## [EXERCISE INSTRUCTIONS]
Check every line below for the word "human" and show those that hold it.

## [MATERIAL PROVIDED]
..............................

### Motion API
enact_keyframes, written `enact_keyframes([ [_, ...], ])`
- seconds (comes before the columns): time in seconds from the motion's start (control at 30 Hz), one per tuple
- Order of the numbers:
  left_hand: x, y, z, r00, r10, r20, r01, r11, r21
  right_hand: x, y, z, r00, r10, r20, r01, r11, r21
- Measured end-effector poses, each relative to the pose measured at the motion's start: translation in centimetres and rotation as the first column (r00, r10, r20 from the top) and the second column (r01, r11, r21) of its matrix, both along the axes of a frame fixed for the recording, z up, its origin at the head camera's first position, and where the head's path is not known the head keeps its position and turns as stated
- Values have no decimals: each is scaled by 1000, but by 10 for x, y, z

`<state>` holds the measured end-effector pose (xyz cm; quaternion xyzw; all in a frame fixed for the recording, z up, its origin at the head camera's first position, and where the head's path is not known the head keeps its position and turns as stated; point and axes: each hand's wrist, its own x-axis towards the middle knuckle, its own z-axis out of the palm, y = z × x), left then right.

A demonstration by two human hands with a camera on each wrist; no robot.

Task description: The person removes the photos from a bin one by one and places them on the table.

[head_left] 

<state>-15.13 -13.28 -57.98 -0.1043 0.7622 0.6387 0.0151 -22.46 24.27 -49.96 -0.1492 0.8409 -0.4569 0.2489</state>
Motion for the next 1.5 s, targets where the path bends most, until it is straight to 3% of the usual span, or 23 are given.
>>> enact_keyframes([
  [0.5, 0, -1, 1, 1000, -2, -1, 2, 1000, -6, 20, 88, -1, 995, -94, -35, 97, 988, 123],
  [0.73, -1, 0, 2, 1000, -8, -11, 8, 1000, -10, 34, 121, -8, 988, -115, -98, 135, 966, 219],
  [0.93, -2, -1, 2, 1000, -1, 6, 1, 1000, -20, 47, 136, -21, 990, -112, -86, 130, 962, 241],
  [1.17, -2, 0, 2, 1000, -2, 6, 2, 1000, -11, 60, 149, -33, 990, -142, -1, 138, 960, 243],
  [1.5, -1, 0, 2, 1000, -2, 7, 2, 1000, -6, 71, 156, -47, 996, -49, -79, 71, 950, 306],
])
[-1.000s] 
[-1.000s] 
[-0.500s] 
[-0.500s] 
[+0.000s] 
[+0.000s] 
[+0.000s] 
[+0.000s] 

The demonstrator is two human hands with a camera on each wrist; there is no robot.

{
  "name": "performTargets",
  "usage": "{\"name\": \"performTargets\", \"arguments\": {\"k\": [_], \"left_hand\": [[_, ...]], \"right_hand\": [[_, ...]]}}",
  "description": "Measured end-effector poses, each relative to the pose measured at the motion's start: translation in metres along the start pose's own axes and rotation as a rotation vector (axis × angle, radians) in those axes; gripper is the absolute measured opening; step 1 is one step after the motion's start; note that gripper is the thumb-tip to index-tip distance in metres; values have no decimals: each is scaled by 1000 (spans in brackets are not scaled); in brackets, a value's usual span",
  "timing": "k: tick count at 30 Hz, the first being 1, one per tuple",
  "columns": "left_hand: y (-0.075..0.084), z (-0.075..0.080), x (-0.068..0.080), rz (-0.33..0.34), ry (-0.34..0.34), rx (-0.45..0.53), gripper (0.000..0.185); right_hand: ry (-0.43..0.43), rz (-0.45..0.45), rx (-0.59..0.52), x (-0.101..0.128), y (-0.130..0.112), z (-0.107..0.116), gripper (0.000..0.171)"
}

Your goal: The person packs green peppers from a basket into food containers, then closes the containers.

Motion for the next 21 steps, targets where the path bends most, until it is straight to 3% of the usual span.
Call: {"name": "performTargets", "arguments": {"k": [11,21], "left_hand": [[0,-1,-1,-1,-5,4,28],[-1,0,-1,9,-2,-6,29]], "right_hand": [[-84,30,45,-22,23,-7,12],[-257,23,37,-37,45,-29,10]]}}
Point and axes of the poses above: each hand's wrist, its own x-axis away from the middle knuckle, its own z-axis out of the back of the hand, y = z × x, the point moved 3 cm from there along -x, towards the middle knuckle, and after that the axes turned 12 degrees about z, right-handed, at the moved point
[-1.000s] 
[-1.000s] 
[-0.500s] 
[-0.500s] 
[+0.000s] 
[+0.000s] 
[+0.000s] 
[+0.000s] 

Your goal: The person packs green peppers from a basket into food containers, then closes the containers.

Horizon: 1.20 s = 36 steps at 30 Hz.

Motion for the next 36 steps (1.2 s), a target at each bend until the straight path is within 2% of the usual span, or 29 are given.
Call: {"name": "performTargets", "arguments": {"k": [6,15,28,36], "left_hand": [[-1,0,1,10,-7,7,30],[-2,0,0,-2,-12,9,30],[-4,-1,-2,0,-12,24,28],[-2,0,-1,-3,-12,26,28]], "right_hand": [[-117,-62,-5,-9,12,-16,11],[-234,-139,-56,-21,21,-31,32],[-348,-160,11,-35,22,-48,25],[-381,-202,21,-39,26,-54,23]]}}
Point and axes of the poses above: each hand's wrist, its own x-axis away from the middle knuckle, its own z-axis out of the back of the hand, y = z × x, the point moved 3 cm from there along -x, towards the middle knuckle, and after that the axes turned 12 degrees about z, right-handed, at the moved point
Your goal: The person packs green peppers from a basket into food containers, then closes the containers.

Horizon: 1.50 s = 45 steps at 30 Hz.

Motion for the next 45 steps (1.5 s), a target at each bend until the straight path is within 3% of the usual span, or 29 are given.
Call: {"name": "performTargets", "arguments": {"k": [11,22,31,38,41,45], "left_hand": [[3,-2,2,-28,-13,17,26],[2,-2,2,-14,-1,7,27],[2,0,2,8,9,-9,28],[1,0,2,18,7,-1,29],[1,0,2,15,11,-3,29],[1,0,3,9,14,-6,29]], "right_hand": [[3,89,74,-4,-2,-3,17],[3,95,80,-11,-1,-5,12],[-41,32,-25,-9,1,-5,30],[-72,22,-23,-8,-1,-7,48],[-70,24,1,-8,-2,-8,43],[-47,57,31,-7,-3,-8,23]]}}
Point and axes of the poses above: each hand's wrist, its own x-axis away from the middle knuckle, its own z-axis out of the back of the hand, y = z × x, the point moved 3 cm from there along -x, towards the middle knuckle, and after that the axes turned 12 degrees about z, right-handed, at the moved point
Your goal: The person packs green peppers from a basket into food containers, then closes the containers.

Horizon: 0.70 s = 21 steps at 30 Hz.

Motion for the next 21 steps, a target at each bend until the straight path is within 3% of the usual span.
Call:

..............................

## [YOUR SOLUTION]
A demonstration by two human hands with a camera on each wrist; no robot.
The demonstrator is two human hands with a camera on each wrist; there is no robot.

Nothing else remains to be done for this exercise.